Directions for this task
Scan the records below for lines with the word "here", then state how many you find and nothing else.

Records excerpted from a collection
------------
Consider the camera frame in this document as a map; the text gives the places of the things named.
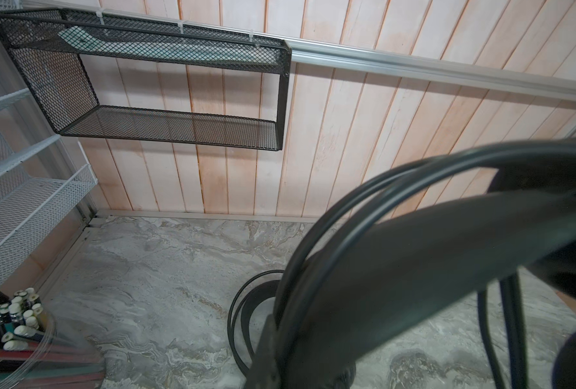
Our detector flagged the papers in black basket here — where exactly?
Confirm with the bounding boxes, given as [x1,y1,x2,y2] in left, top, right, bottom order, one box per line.
[58,27,283,66]

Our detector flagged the large black gaming headset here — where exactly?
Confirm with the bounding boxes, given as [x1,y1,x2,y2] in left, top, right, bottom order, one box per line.
[227,269,300,388]

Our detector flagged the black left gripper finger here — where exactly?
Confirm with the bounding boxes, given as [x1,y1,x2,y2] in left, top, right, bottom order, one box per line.
[243,314,281,389]

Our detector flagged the white wire mesh wall shelf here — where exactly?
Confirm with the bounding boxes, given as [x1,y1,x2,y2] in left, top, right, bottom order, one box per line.
[0,0,98,290]

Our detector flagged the clear cup of pencils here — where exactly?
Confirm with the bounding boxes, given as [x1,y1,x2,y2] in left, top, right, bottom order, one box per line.
[0,288,106,388]

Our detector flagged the small black wired headphones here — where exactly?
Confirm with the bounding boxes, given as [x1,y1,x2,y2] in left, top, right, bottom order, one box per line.
[270,139,576,388]

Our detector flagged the black wire mesh wall basket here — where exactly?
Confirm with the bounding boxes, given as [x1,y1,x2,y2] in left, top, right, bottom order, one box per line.
[0,6,293,152]

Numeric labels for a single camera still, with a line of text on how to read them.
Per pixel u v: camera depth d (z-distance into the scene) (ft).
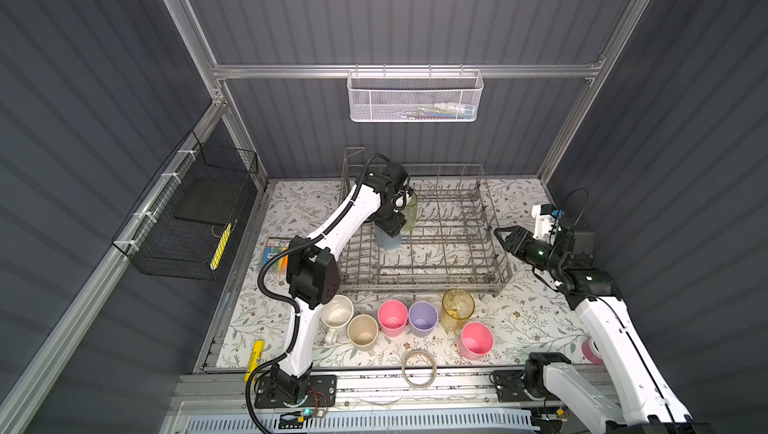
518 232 2.20
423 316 2.75
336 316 2.78
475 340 2.65
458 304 2.48
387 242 3.17
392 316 2.77
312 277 1.78
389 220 2.60
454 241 3.35
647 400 1.30
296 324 1.90
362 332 2.70
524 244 2.15
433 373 2.53
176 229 2.36
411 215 2.71
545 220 2.23
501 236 2.39
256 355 2.57
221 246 2.27
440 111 3.04
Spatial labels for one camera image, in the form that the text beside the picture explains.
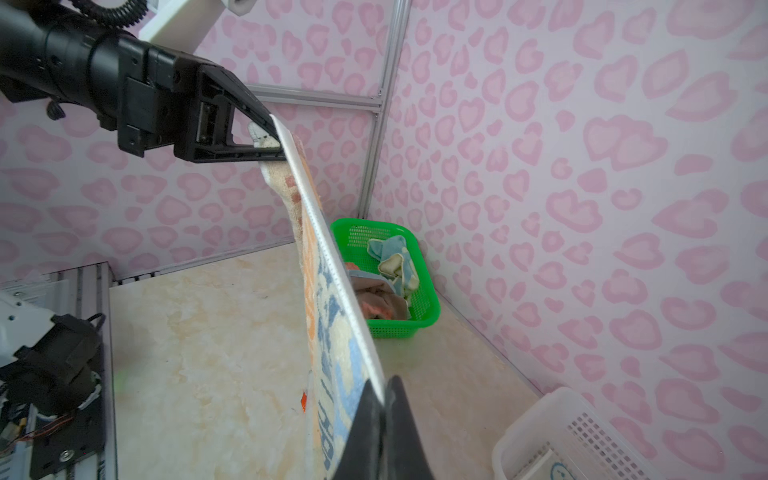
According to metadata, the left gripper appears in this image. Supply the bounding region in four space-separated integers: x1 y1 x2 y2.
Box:
116 36 287 163

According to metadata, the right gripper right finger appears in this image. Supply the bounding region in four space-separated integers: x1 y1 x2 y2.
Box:
383 376 434 480

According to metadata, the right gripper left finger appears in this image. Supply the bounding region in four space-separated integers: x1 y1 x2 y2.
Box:
332 380 385 480

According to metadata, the orange blue patterned towel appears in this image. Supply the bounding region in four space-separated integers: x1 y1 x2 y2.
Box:
248 121 384 479

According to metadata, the blue bunny towel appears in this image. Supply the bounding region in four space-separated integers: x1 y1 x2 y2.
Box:
525 460 576 480

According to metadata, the green plastic basket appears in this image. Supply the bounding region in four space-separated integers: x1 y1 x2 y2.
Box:
330 218 441 338

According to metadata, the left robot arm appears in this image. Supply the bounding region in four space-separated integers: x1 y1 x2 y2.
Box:
1 1 286 163

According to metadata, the white plastic basket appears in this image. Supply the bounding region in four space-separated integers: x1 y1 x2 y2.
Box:
491 387 662 479

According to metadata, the light green towel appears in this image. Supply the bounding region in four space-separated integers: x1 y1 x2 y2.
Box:
367 235 420 300

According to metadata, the diagonal aluminium frame bar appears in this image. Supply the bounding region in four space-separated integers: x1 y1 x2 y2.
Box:
247 84 384 114

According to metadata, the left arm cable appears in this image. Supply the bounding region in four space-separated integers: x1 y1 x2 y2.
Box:
71 0 151 28

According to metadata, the left corner frame post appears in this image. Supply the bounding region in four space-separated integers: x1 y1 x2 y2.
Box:
356 0 412 219

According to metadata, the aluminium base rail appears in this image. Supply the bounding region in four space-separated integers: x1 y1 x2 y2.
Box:
1 262 118 479

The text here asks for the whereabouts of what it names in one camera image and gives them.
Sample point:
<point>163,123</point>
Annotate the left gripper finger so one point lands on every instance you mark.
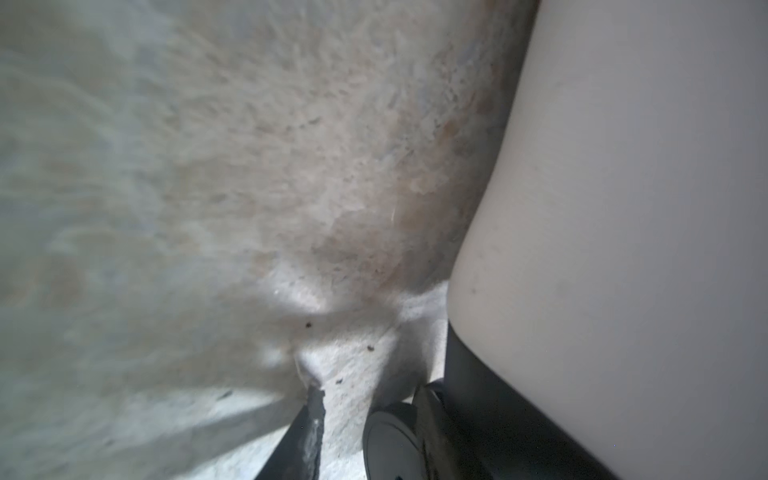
------------
Worked solution
8